Dans l’accomplissement des ordres donnés par le président de la transition, le colonel Mamadi Doumbouya, lors du dernier conseil des ministres, les autorités communales de Matoto, à travers l’AGEROUTE, ont procédé ce lundi 30 Octobre 2023, à la destruction des emprises physiques au niveau du grand marché d’Enta.
Dans cette opération de déguerpissement, le moins que l’on puisse dire, c’est qu’elle a été un véritable coup de pioche dans le cœur des femmes de ce marché. Binty Youla, une vendeuse victime, se lamente au micro d’un reporter du site Lerevelateur224.com.
‘’On a vraiment tout perdu. C’est hier nuit que mon client est arrivé. Alors que ce monsieur était en train de déguerpir les environs, nous avons donc pris nos bagages pour les amener derrière les caniveaux, parce qu’on pensait qu’ils n’allaient pas toucher là-bas et ils nous ont rien dit. Et c’est tard la nuit qu’ils sont venus détruire toutes nos marchandises’’, s’est-elle lamentée.
Mafeiring Camara, aussi victime de cette opération, explique tout ce qu’elle a perdu. ‘’Du haut en bas, ils ont tout détruit. Moi j’ai perdu 6 sacs de tarauds que j’ai pris à crédit en raison 800.000 GNFQ par sac. Cela est arrivé dans la nuit vers 1h, ils ne nous ont pas informés et personne n’est venue nous appeler. Les marchandises que nous avons pris à crédit tout est perdu, on ne les a pas vu et on ne sait pas qui les détient’’.
Si d’autres préfèrent croire que les autorités ne les ont pas avertis, cette femme soutient qu’elles ont été bien informées. ‘’Sincèrement, les autorités ne nous ont pas surpris avec ça. Elles avaient informé nos chefs pour les dire qu’ils ont besoin de renouveler la route. Ainsi, on a été informées de quitter les lieux pour que le travail puisse commencer. Mais nous nous pension que cela se limiterait de l’autre côté des caniveaux. Parce que KPC a renouvelé ici sans nous faire déguerpir. On s’est déplacées et après le travail, nous avons toutes retrouvé nos places’’, dira une autre victime sous couvert d’anonymat.

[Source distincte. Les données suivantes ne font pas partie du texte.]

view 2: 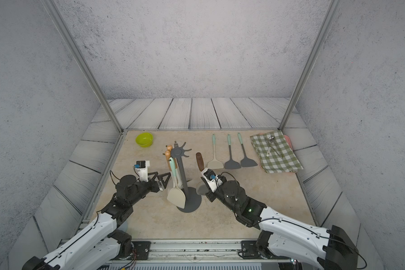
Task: Take the spatula off the kitchen utensil rack
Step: Place the spatula at the center of the board.
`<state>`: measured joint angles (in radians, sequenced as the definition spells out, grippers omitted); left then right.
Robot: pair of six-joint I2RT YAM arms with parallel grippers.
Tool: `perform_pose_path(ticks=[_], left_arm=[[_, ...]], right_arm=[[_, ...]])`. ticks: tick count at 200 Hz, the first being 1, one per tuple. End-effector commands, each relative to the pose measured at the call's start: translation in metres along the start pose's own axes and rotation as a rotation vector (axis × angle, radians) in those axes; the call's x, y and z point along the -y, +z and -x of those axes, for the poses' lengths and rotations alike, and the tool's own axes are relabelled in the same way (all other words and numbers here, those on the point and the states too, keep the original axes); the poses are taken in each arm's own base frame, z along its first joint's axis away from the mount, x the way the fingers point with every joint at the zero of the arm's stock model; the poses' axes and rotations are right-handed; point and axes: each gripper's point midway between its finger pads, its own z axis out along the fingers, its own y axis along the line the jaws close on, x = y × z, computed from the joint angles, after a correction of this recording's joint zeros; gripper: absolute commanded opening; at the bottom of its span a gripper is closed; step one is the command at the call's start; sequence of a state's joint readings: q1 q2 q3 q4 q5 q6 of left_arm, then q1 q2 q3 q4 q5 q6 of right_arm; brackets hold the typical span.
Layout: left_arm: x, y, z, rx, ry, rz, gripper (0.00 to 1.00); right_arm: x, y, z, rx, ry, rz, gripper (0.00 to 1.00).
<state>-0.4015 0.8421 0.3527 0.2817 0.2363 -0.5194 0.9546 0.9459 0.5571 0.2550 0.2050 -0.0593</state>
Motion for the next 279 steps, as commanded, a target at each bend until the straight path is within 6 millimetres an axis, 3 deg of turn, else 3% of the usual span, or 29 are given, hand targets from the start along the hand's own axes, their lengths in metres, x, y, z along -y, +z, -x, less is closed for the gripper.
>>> perform_pose_path(ticks=[1,68,126,196,279], left_arm=[[0.004,0.002,0.018,0.047,0.022,0.008,0.99],[-0.028,0.01,0.01,-0.015,0.006,0.185,0.99],[-0.025,0.007,0.012,0.006,0.012,0.169,0.99],[-0.023,0.001,0.017,0.032,0.023,0.162,0.99],[-0.022,-0.001,0.019,0.043,0.028,0.162,0.99]], right_arm=[[0.022,0.001,0.032,0.047,0.042,-0.072,0.0],[0.045,0.038,0.057,-0.071,0.125,-0.09,0.0],[0.075,0.095,0.059,-0.171,0.31,-0.041,0.0],[0.122,0.164,0.035,-0.291,0.433,0.024,0.0],[0.129,0.229,-0.032,-0.479,0.588,0.153,0.0]])
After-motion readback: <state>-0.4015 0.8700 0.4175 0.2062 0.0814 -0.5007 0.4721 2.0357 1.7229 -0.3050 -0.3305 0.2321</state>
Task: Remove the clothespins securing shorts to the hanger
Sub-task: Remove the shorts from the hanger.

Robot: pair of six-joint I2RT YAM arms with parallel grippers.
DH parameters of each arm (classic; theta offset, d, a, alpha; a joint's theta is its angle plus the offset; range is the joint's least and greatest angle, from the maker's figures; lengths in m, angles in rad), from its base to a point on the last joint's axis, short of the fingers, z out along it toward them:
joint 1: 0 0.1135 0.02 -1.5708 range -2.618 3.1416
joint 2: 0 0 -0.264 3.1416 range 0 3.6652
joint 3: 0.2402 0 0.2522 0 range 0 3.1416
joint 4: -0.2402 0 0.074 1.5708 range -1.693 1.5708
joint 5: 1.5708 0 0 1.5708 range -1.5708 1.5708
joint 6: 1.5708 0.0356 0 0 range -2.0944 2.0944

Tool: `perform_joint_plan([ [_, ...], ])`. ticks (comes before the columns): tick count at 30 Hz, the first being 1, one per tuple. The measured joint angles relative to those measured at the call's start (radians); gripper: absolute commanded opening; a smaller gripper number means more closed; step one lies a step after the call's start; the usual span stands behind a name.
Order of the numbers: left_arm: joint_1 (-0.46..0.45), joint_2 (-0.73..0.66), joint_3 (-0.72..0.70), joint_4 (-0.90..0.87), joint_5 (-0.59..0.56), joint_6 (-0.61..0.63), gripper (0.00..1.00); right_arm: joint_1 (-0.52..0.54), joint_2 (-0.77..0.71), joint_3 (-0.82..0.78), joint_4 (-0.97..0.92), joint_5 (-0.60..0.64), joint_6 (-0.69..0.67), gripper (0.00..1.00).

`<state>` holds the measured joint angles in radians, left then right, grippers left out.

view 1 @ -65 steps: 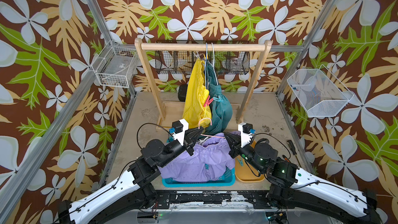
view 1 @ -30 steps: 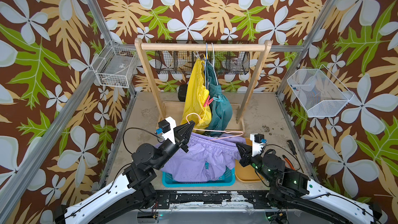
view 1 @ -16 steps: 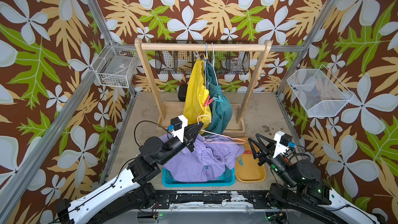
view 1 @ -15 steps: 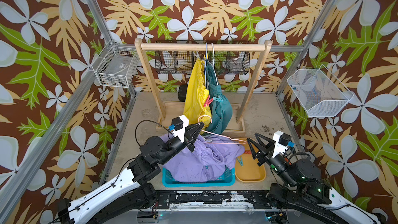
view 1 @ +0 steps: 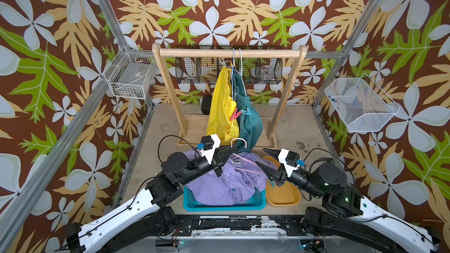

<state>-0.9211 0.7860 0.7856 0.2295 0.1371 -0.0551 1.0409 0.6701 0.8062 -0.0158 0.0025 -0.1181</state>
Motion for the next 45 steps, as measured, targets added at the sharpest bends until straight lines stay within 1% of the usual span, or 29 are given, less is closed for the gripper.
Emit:
perform_joint_plan([
  [6,0.000,-0.001,0.000,-0.001,0.024,0.000,0.00,0.000,0.073,0.071,-0.063,-0.056,-0.047,0.56],
  [13,0.000,-0.008,-0.002,-0.002,0.029,0.000,0.00,0.000,0.144,0.112,-0.105,-0.146,-0.065,0.52],
  [17,0.000,-0.013,-0.002,-0.001,0.029,-0.002,0.00,0.000,0.171,0.099,-0.111,-0.180,-0.054,0.48],
  [22,0.000,-0.015,-0.002,-0.001,0.029,-0.004,0.00,0.000,0.151,0.048,-0.117,-0.160,-0.032,0.45],
  [24,0.000,-0.017,-0.002,-0.001,0.029,-0.004,0.00,0.000,0.134,0.031,-0.118,-0.154,-0.017,0.38],
  [26,0.000,-0.019,-0.004,0.000,0.029,-0.004,0.00,0.000,0.110,0.009,-0.118,-0.151,-0.006,0.27],
  [30,0.000,-0.013,-0.012,0.000,0.029,-0.008,0.00,0.000,0.085,-0.026,-0.109,-0.151,0.027,0.16],
  [32,0.000,-0.007,-0.013,0.000,0.029,-0.019,0.00,0.000,0.088,-0.039,-0.100,-0.152,0.039,0.00],
  [33,0.000,-0.006,-0.013,-0.001,0.029,-0.019,0.04,0.000,0.090,-0.045,-0.093,-0.152,0.046,0.00],
  [34,0.000,-0.005,-0.013,-0.002,0.026,-0.018,0.12,-0.001,0.092,-0.053,-0.081,-0.154,0.065,0.00],
  [36,0.000,-0.006,-0.013,-0.003,0.019,-0.018,0.36,-0.001,0.088,-0.073,-0.050,-0.156,0.072,0.00],
  [37,0.000,-0.008,-0.013,0.003,0.011,-0.019,0.53,0.000,0.080,-0.089,-0.037,-0.161,0.082,0.00],
  [38,0.000,-0.011,-0.013,0.008,0.002,-0.023,0.64,0.000,0.070,-0.108,-0.029,-0.163,0.089,0.00],
  [39,0.000,-0.016,-0.014,0.014,-0.007,-0.023,0.79,0.000,0.056,-0.128,-0.022,-0.166,0.096,0.00],
  [40,0.000,-0.021,-0.016,0.017,-0.023,-0.023,0.95,0.000,0.041,-0.145,-0.015,-0.168,0.111,0.00],
  [41,0.000,-0.026,-0.018,0.018,-0.039,-0.023,0.99,0.000,0.027,-0.158,-0.010,-0.169,0.114,0.00],
  [45,0.000,-0.057,-0.020,-0.012,-0.150,-0.025,1.00,0.000,-0.004,-0.175,0.014,-0.179,0.137,0.00],
])
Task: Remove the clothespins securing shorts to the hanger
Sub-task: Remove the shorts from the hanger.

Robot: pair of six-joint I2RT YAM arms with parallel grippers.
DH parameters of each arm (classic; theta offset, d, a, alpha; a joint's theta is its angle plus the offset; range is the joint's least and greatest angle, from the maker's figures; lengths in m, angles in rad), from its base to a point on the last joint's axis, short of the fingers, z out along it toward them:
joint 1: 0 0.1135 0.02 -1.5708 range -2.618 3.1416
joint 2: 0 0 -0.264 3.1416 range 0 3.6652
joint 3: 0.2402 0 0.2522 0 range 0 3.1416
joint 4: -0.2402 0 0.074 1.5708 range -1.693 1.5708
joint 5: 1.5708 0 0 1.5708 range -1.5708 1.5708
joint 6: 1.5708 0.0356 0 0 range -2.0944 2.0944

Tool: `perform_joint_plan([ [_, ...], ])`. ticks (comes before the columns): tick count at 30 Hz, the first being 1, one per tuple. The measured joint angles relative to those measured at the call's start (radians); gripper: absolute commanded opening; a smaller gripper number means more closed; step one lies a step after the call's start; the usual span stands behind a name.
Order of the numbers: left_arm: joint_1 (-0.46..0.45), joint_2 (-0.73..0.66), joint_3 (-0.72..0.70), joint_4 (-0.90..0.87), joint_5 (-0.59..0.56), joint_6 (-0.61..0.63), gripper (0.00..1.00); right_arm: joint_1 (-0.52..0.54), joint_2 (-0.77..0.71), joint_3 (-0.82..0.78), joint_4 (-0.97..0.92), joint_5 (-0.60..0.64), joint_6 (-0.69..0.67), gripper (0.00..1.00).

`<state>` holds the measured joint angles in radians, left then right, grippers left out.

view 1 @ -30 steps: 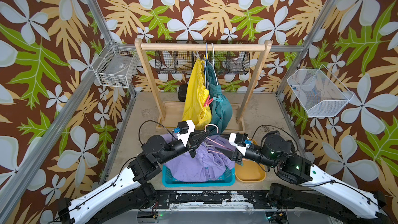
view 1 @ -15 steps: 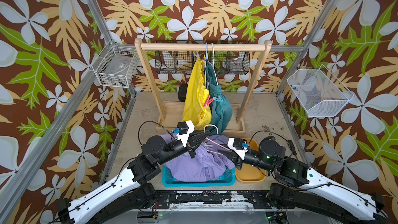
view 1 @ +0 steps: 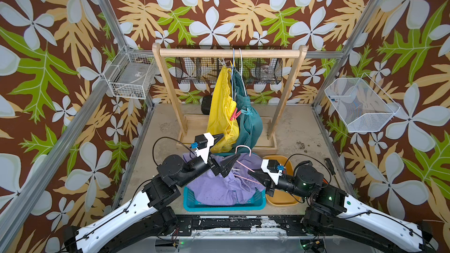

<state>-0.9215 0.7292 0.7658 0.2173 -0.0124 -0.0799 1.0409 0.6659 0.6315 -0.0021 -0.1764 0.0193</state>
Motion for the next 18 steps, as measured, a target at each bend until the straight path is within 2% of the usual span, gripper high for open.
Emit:
perform_joint_plan([
  [5,-0.001,-0.053,0.040,-0.166,-0.202,-0.005,0.99,-0.001,-0.005,0.000,0.002,0.004,0.007,0.00],
  [9,-0.002,-0.137,0.059,-0.307,-0.301,-0.022,0.94,0.000,0.000,0.006,0.003,0.033,0.008,0.00],
  [12,-0.002,-0.187,0.068,-0.394,-0.332,-0.023,0.90,0.000,0.019,0.022,0.001,0.070,0.010,0.00],
  [18,-0.002,-0.197,0.063,-0.523,-0.313,-0.035,0.84,0.000,0.080,0.078,-0.002,0.106,0.023,0.00],
])
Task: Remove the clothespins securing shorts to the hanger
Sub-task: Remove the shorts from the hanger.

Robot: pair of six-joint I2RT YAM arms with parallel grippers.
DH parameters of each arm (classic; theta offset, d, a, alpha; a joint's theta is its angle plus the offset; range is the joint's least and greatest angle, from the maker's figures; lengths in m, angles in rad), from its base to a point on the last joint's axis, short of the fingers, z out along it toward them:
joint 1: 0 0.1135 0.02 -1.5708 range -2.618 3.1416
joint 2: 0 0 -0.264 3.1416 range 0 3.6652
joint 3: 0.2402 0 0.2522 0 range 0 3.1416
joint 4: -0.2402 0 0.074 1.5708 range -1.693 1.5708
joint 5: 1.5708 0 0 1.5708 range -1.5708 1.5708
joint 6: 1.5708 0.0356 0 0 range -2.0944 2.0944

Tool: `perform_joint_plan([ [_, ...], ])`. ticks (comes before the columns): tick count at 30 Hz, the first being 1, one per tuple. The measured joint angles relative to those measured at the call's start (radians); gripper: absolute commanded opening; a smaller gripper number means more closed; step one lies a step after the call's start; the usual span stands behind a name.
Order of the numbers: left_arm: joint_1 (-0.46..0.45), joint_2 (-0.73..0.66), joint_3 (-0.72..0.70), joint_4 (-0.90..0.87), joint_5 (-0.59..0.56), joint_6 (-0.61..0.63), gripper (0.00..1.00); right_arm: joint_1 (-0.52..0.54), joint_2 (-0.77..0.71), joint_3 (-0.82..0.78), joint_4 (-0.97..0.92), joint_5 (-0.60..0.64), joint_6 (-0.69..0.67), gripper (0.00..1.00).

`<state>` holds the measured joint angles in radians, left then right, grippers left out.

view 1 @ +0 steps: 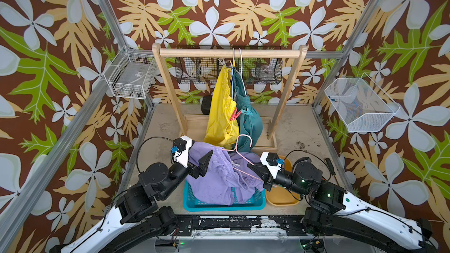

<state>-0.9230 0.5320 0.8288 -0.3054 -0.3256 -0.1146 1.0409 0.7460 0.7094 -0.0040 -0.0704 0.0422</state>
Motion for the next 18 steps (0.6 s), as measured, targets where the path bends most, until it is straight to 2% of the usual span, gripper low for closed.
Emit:
perform_joint_plan([
  [9,0.000,0.037,-0.051,-0.011,0.050,-0.100,0.83,0.000,0.067,0.027,0.011,-0.008,0.028,0.00],
  [18,0.000,0.130,-0.037,0.037,0.078,-0.197,0.82,0.000,0.075,0.026,0.027,-0.018,0.033,0.00],
])
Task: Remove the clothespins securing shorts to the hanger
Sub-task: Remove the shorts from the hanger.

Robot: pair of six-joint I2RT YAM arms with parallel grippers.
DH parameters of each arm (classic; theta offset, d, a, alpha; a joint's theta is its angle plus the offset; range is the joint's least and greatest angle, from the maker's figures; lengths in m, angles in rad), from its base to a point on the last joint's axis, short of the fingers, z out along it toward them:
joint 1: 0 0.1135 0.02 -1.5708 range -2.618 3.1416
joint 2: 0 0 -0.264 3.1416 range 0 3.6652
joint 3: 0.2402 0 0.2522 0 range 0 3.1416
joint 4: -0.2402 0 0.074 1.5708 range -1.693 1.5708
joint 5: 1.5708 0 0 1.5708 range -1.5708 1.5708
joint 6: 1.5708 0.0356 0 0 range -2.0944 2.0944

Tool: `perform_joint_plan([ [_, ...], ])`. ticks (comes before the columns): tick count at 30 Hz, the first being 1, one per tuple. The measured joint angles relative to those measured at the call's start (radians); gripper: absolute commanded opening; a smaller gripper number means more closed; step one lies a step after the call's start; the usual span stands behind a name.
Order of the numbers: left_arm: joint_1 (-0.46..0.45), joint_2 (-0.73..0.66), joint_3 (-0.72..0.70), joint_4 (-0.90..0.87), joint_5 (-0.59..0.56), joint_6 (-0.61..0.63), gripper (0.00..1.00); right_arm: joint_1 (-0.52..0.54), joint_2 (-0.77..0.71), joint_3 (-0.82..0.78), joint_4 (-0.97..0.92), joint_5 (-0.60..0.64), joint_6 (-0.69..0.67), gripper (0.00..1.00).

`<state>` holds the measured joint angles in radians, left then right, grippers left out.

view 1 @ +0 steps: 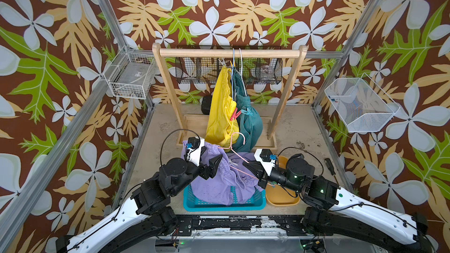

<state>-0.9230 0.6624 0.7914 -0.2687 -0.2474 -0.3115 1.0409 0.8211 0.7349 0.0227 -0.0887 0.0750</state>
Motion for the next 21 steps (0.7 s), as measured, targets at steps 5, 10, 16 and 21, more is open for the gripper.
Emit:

Au moment où nous quittions les lieux, aucune suite n’avait été trouvée à la situation de ces femmes. Des femmes qui ne savent plus à quel saint se vouer. Quand au maire de la commune, ce dernier serait en déplacement pour assister aux obsèques de sa maman du côté de Kankan.
Mohamed FOFANA, pour Lerevelateur224.com.